Could you copy each line of the listing that holds "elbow"?

Content starts

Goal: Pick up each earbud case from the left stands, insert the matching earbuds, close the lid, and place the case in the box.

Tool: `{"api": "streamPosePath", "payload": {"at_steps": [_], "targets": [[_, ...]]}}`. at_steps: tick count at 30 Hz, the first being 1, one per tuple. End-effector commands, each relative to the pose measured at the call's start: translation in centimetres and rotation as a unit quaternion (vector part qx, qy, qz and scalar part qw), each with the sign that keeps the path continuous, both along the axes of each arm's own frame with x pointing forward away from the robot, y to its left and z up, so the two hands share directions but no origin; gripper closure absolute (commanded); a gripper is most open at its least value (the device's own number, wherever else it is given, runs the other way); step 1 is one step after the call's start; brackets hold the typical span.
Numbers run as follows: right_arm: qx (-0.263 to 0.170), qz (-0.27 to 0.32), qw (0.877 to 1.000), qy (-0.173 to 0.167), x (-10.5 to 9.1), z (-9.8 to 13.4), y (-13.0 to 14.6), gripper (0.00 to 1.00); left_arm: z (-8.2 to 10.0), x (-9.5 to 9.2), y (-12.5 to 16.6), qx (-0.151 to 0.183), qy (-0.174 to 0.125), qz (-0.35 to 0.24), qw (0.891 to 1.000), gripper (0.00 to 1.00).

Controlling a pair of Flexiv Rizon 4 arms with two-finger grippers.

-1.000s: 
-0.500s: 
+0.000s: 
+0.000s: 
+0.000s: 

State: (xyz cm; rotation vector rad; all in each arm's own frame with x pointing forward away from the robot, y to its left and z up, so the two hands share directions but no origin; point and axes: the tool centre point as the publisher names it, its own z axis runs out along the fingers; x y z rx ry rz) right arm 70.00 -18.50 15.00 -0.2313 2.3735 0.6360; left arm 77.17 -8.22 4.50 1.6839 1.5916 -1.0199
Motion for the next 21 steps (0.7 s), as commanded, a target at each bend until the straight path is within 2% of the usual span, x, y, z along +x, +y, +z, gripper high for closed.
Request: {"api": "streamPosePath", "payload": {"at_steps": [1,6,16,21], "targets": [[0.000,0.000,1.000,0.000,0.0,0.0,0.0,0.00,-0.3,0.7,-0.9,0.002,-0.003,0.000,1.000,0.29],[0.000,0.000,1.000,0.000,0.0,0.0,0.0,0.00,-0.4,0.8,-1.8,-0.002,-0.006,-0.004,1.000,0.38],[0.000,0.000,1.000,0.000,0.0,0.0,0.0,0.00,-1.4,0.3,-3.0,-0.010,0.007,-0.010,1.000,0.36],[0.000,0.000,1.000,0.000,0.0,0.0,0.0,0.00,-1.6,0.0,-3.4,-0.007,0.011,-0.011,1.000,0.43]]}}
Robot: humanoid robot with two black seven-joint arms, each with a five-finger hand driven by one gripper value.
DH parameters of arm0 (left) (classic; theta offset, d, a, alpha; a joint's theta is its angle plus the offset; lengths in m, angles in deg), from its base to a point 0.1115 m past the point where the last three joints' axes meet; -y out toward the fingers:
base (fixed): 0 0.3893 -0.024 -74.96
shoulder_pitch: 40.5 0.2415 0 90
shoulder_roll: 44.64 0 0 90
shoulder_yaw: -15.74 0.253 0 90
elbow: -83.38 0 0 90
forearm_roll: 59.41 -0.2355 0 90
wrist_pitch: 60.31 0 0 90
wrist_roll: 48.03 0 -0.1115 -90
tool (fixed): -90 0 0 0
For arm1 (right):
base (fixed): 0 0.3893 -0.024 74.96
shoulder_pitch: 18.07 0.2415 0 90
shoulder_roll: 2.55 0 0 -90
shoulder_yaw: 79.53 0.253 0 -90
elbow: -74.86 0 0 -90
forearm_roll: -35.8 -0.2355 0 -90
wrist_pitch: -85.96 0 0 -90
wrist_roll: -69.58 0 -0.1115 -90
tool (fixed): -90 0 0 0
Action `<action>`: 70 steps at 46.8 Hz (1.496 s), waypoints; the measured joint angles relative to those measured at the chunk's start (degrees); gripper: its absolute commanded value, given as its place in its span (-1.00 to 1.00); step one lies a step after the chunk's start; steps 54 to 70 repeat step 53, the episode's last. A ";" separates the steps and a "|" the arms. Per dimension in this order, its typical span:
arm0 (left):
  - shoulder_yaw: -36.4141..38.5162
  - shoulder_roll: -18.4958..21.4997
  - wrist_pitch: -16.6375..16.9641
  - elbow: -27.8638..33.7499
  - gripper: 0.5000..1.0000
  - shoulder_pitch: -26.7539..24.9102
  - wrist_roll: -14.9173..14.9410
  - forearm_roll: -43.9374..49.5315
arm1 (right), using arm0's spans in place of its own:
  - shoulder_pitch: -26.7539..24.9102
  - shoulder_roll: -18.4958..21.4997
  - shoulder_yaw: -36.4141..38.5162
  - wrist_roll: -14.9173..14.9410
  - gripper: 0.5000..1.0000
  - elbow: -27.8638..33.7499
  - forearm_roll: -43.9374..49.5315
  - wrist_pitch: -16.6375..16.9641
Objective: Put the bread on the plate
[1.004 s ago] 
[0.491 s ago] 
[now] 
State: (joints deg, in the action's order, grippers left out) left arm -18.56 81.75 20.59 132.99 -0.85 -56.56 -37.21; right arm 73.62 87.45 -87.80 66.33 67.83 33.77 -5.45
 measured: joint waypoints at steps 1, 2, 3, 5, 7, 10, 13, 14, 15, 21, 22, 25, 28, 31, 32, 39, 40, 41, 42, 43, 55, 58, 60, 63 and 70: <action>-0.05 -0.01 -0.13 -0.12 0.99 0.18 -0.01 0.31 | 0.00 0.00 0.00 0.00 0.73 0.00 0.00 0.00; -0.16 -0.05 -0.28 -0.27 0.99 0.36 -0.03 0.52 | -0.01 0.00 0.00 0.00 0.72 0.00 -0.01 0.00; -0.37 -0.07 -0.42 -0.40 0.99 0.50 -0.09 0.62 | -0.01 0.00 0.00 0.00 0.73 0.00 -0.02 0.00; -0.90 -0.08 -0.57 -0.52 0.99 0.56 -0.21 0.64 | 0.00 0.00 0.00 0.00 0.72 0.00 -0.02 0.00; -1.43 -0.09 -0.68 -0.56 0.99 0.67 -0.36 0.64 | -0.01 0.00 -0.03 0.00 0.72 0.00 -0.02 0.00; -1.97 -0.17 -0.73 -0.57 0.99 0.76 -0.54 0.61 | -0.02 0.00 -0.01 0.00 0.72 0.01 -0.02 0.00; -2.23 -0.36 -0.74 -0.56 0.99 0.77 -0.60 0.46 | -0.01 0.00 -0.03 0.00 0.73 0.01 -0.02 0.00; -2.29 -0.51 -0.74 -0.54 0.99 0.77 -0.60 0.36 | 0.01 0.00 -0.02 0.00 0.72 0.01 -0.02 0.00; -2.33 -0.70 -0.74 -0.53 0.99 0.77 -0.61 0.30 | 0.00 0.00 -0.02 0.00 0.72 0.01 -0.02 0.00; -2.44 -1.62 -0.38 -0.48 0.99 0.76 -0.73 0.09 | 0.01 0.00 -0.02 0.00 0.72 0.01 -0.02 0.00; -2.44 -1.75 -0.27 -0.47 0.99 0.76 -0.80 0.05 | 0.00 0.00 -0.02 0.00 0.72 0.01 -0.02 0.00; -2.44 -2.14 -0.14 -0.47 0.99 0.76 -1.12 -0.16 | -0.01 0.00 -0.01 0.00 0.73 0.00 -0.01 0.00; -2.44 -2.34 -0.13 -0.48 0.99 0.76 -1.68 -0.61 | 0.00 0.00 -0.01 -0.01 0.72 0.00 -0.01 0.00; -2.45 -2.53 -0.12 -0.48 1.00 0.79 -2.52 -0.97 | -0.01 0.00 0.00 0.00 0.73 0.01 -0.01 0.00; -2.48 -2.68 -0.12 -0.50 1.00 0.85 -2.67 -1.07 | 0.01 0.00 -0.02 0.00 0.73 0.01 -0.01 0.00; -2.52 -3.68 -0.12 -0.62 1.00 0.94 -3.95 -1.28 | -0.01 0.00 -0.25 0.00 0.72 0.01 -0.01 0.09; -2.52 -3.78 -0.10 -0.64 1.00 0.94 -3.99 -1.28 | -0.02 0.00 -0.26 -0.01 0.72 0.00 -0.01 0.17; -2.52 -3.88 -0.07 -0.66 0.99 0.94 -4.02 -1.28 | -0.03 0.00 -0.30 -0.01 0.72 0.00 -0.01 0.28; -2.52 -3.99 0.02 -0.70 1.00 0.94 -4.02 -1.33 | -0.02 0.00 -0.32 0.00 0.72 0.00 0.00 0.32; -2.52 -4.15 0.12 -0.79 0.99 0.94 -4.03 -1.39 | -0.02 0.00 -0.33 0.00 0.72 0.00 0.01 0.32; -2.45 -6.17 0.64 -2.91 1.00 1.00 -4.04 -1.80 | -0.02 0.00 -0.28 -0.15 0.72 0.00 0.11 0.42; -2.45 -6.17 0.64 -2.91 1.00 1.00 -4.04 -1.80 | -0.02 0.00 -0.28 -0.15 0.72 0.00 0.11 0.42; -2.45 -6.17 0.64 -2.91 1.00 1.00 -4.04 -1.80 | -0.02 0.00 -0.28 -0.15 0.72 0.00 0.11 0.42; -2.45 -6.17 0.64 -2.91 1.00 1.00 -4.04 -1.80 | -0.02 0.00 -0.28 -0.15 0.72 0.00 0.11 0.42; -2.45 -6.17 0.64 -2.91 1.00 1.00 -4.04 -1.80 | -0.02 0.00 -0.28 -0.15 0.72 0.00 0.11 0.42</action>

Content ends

_Answer section_
elbow: -83.38 0 0 90
elbow: -74.86 0 0 -90
  - elbow: -27.8638..33.7499
  - elbow: -27.8638..33.7499

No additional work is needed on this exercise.